The first peoples to settle the Americas likely brought their own canine companions with them, according to new research that sheds more light on where dogs came from.
An international team of researchers led by archaeologist Angela Perri of Durham University in the UK examined the archaeological and genetic records of ancient people and dogs.
They discovered that the first peoples who crossed into the Americas more than 15,000 years ago, of Northeast Asian descent, were accompanied by their dogs.
The researchers say that this discovery suggests that the domestication of dogs probably took place in Siberia more than 23,000 years ago. People and their dogs ended up traveling west to the rest of Eurasia, and east to the Americas.
The results of the study were published in the journal Proceedings of the National Academy of Sciences of the United States of America (PNAS).
The American continent was one of the last regions in the world to be colonized by man. Around the same time, dogs had been domesticated from their wolf ancestors and probably served a variety of roles in human societies.
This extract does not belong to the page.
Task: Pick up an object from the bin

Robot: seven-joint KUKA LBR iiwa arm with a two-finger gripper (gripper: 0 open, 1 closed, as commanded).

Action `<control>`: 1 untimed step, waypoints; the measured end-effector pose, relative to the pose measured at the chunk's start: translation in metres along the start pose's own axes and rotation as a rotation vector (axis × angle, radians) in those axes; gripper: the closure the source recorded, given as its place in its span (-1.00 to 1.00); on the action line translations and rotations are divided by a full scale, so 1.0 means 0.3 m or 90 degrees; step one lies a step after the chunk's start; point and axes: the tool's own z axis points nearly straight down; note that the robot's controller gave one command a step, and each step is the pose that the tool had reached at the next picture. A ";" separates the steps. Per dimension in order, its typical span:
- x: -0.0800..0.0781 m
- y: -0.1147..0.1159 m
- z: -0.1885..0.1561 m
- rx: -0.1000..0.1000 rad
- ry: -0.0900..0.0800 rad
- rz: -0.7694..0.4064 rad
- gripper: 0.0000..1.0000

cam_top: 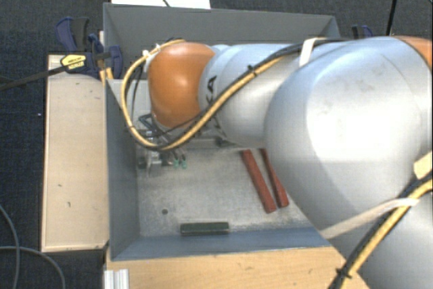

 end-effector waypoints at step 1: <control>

According to Angela Perri the when and where have long been questions of dog domestication research, but here we have also explored the often overlooked how and why . The domestication of the dog in Siberia answers many of the questions we have always had about the origins of the relationship between man and dog.
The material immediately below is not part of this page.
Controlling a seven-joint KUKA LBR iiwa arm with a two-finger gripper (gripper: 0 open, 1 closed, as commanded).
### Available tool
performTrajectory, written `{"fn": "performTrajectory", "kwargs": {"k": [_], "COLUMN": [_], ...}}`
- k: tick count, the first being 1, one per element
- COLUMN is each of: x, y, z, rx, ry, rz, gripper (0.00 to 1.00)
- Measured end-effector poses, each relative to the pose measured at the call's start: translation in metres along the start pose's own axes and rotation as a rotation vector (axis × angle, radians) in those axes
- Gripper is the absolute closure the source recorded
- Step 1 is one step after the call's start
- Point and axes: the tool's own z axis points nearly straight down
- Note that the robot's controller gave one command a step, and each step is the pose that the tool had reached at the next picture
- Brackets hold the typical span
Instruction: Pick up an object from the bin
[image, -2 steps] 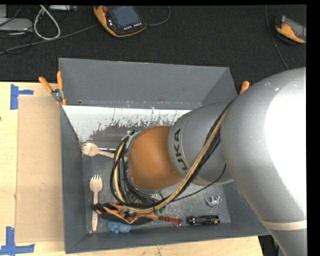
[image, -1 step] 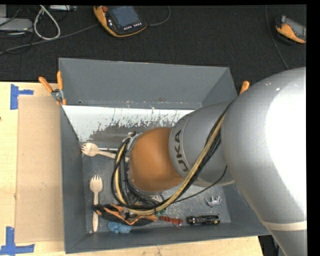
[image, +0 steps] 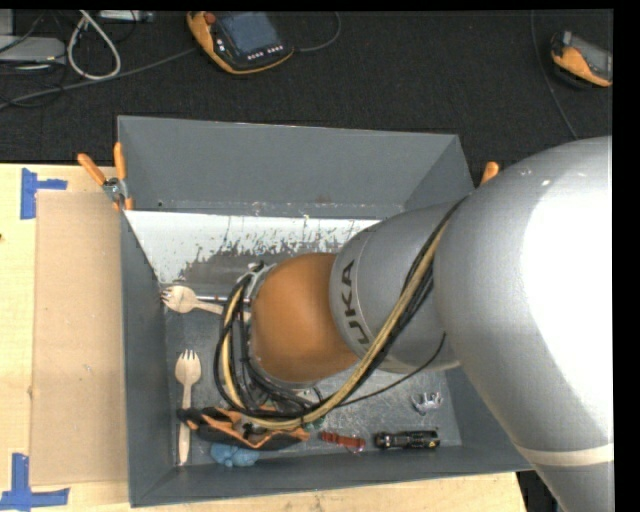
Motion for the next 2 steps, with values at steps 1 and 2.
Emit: {"fn": "performTrajectory", "kwargs": {"k": [1,2], "x": [0.0045,0.01], "y": [-0.0008,0.0022], "z": [-0.0003,-0.0031], "rx": [0.0,0.001], "ry": [-0.004,-0.008], "rz": [0.006,-0.001], "gripper": [1.0,1.0]}}
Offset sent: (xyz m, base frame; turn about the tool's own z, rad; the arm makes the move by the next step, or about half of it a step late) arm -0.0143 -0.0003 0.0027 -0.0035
Putting together the puzzle pieces of archaeology, genetics and time, we see a much clearer picture where dogs are domesticated in Siberia and then spread from there to America and around the world .
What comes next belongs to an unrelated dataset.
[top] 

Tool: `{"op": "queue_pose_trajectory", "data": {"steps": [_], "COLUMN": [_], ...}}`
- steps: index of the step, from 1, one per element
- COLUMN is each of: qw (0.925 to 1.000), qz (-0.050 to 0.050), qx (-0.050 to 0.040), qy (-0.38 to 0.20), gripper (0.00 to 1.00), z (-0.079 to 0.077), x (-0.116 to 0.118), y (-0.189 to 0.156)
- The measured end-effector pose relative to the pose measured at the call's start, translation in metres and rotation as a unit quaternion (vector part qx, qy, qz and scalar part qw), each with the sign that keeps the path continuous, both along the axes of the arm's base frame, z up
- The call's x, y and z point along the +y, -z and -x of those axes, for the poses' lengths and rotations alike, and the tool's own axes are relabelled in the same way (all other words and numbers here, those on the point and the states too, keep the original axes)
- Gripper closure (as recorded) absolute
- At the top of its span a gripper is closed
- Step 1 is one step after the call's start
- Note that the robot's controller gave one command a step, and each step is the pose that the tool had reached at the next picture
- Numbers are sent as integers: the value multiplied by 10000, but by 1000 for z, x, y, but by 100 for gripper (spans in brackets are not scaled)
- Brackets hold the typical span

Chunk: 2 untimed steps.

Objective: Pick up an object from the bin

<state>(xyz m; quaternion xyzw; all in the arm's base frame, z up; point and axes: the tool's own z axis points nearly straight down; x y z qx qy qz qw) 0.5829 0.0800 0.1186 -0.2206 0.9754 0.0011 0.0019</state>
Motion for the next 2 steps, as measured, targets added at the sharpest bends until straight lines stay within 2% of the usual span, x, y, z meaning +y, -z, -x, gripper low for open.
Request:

Geneticist and co-author Laurent Frantz (Ludwig Maximilian University of Munich) said:The only thing we knew for sure is that dog domestication did not take place in the Americas . From the genetic signatures of ancient dogs, we now know that they must have been present somewhere in Siberia before people migrated to the Americas .
Co-author Professor Greger Larson, from the University of Oxford, said:Researchers have previously suggested that dogs were domesticated throughout Eurasia, from Europe to China, and many places in between . Combined evidence from ancient humans and dogs is helping refine our understanding of the deep history of dogs, now pointing to Siberia and Northeast Asia as a likely region where dog domestication began .
During the Last Glacial Maximum (23,000 to 19,000 years ago), Beringia (the land and sea area between Canada/Alaska and Russia), and most of Siberia, were extremely cold, dry, and largely unglaciated.
The harsh climatic conditions leading up to and during this period may have served to bring human and wolf populations closer together, given their attraction to the same prey.
This increased interaction, through mutual scavenging of prey by wolves approaching human camps, may have initiated a relationship between the species that ultimately led to the domestication of dogs, and a vital role in peopling the species. Americas.
As co-author and archaeologist David Meltzer of Southern Methodist University (Dallas, TX) points out, we've known for some time that early Americans must have had finely honed hunting skills, geological knowledge of finding stone, and other necessary materials and be prepared for new challenges . The dogs that accompanied them as they entered this entirely new world may have been as much a part of their cultural repertoire as the stone tools they carried .
Since their domestication from wolves, dogs have played a wide variety of roles in human societies, many of which are tied to the history of cultures around the world.
Future archaeological and genetic investigations will reveal how the emerging mutual relationship between people and dogs led to their successful dispersal throughout the world.